→ DESCRIPTION OF THE TASK:
Only those lines in the data below from the line containing "Provide the outline of every instance of the yellow" through the line containing "Provide the outline of every instance of the snack", both included, should be restated word for word.

Start of SUPPLIED INFORMATION

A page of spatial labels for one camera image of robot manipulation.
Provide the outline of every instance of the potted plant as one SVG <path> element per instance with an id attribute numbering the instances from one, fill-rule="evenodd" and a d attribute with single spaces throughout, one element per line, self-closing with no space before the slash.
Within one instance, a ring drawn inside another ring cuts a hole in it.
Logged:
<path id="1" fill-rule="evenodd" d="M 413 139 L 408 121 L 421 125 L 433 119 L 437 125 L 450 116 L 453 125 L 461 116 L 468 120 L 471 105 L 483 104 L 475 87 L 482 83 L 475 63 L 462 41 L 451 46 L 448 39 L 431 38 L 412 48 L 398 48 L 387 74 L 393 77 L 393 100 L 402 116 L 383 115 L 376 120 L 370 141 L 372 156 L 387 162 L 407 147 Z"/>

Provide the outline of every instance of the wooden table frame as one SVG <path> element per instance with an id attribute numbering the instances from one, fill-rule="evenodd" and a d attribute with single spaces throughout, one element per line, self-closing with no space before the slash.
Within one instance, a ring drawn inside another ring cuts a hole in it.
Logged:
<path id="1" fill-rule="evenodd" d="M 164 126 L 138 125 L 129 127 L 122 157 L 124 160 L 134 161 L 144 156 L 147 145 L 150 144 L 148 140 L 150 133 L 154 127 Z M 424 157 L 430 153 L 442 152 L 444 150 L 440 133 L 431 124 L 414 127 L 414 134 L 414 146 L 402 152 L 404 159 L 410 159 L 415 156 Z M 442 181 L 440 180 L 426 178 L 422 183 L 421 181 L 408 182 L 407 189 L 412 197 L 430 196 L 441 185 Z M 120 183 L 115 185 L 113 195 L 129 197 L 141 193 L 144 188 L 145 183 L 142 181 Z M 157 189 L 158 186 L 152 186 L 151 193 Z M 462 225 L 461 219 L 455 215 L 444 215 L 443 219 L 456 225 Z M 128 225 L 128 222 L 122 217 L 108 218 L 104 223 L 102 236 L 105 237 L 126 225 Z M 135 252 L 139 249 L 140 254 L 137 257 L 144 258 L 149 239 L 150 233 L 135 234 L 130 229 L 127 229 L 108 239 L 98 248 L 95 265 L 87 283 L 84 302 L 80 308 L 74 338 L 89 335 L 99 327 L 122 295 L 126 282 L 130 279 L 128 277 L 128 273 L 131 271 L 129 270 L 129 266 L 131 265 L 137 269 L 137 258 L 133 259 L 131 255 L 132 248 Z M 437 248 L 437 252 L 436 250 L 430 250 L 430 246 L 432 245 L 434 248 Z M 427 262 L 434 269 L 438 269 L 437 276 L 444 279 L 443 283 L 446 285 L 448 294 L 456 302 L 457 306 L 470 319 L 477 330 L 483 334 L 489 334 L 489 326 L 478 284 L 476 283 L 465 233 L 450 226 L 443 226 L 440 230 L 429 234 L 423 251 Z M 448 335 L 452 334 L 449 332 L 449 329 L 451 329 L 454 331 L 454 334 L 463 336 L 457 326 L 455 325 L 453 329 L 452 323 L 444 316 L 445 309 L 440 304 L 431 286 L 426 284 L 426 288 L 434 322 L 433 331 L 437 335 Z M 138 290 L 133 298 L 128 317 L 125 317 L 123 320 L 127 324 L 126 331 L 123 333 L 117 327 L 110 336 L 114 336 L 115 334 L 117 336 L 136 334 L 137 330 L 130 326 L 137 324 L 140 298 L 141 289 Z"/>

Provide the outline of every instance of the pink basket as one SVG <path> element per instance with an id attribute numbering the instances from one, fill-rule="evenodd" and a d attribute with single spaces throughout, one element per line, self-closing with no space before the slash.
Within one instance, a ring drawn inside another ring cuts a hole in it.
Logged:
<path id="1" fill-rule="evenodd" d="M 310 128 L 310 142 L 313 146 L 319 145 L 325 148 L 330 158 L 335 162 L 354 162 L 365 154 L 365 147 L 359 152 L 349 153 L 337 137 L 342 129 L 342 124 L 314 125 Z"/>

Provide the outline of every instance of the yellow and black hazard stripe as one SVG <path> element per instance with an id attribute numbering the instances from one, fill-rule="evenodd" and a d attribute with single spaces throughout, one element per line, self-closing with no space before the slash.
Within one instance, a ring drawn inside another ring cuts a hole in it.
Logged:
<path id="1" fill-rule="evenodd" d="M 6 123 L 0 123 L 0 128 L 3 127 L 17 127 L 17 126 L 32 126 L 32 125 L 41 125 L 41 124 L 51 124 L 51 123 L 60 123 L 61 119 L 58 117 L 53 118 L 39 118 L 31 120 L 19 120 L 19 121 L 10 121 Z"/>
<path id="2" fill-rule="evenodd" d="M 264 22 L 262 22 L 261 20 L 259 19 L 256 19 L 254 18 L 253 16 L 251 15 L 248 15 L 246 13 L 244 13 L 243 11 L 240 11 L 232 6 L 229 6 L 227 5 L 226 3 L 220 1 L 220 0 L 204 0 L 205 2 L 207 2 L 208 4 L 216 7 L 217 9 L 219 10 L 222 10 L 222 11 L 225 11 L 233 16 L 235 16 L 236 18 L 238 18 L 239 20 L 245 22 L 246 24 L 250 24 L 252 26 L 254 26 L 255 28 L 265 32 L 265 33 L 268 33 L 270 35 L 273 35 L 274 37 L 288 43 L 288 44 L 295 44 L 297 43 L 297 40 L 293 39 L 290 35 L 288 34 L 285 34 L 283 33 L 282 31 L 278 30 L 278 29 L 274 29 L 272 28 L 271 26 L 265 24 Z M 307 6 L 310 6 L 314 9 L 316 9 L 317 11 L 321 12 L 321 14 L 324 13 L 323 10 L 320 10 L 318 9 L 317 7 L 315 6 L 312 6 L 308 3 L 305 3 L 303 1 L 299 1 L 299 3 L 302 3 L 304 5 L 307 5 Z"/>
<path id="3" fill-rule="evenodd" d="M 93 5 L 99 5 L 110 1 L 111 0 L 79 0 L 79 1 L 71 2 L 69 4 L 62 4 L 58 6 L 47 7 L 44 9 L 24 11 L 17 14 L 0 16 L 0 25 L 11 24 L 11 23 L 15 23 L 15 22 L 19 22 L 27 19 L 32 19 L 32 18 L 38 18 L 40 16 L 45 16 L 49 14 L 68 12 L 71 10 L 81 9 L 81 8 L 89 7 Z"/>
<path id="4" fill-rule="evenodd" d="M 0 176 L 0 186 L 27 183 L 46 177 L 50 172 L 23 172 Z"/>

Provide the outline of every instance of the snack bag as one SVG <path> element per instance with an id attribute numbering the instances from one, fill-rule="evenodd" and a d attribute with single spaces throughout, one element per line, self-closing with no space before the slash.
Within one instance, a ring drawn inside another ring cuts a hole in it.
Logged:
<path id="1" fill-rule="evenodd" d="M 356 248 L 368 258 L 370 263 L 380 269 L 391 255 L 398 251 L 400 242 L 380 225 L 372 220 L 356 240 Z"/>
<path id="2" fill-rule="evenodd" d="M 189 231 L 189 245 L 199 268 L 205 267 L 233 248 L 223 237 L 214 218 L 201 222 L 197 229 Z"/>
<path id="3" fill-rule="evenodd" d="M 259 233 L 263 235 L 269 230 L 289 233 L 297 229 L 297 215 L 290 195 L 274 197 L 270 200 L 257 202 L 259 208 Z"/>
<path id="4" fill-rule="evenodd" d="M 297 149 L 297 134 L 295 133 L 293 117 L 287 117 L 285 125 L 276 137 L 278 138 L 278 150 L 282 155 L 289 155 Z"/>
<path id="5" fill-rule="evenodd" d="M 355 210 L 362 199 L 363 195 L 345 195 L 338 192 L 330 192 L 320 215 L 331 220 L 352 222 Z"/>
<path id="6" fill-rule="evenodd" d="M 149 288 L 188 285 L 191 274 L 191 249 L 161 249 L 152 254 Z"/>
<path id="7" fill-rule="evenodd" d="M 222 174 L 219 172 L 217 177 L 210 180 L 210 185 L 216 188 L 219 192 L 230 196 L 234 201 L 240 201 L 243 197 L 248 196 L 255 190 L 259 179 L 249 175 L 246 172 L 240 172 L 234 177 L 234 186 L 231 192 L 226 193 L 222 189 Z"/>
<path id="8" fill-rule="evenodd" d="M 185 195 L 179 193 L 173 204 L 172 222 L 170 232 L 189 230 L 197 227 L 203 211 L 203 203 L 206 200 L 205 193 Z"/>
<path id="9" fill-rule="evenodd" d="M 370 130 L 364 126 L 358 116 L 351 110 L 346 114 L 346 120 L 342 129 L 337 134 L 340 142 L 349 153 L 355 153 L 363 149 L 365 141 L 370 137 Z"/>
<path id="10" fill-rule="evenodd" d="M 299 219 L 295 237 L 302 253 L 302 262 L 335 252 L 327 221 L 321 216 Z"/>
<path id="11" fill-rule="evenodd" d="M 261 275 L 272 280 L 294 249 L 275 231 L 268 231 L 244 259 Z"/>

End of SUPPLIED INFORMATION

→ REPLY TO THE EXERCISE:
Provide the outline of every instance of the yellow and black hazard stripe as one SVG <path> element per instance with an id attribute numbering the instances from one, fill-rule="evenodd" and a d attribute with single spaces throughout, one element per line, self-closing with no space before the slash.
Within one instance, a ring drawn inside another ring cuts a hole in it.
Logged:
<path id="1" fill-rule="evenodd" d="M 6 123 L 0 123 L 0 128 L 3 127 L 17 127 L 17 126 L 32 126 L 32 125 L 41 125 L 41 124 L 51 124 L 51 123 L 60 123 L 61 119 L 58 117 L 53 118 L 39 118 L 31 120 L 19 120 L 19 121 L 10 121 Z"/>
<path id="2" fill-rule="evenodd" d="M 264 22 L 262 22 L 261 20 L 259 19 L 256 19 L 254 18 L 253 16 L 251 15 L 248 15 L 246 13 L 244 13 L 243 11 L 240 11 L 232 6 L 229 6 L 227 5 L 226 3 L 220 1 L 220 0 L 204 0 L 205 2 L 207 2 L 208 4 L 216 7 L 217 9 L 219 10 L 222 10 L 222 11 L 225 11 L 233 16 L 235 16 L 236 18 L 238 18 L 239 20 L 245 22 L 246 24 L 250 24 L 252 26 L 254 26 L 255 28 L 265 32 L 265 33 L 268 33 L 270 35 L 273 35 L 274 37 L 288 43 L 288 44 L 295 44 L 297 43 L 297 40 L 293 39 L 290 35 L 288 34 L 285 34 L 283 33 L 282 31 L 278 30 L 278 29 L 274 29 L 272 28 L 271 26 L 265 24 Z M 307 6 L 310 6 L 314 9 L 316 9 L 317 11 L 321 12 L 321 14 L 324 13 L 323 10 L 320 10 L 318 9 L 317 7 L 315 6 L 312 6 L 308 3 L 305 3 L 303 1 L 299 1 L 299 3 L 302 3 L 304 5 L 307 5 Z"/>
<path id="3" fill-rule="evenodd" d="M 93 5 L 99 5 L 110 1 L 111 0 L 79 0 L 79 1 L 71 2 L 69 4 L 62 4 L 58 6 L 47 7 L 44 9 L 24 11 L 17 14 L 0 16 L 0 25 L 11 24 L 11 23 L 15 23 L 15 22 L 19 22 L 27 19 L 32 19 L 32 18 L 38 18 L 40 16 L 45 16 L 49 14 L 68 12 L 71 10 L 81 9 L 81 8 L 89 7 Z"/>
<path id="4" fill-rule="evenodd" d="M 0 176 L 0 186 L 27 183 L 46 177 L 50 172 L 23 172 Z"/>

Provide the outline of every instance of the snack bag as one SVG <path> element per instance with an id attribute numbering the instances from one, fill-rule="evenodd" and a d attribute with single spaces throughout, one element per line, self-closing with no space before the slash.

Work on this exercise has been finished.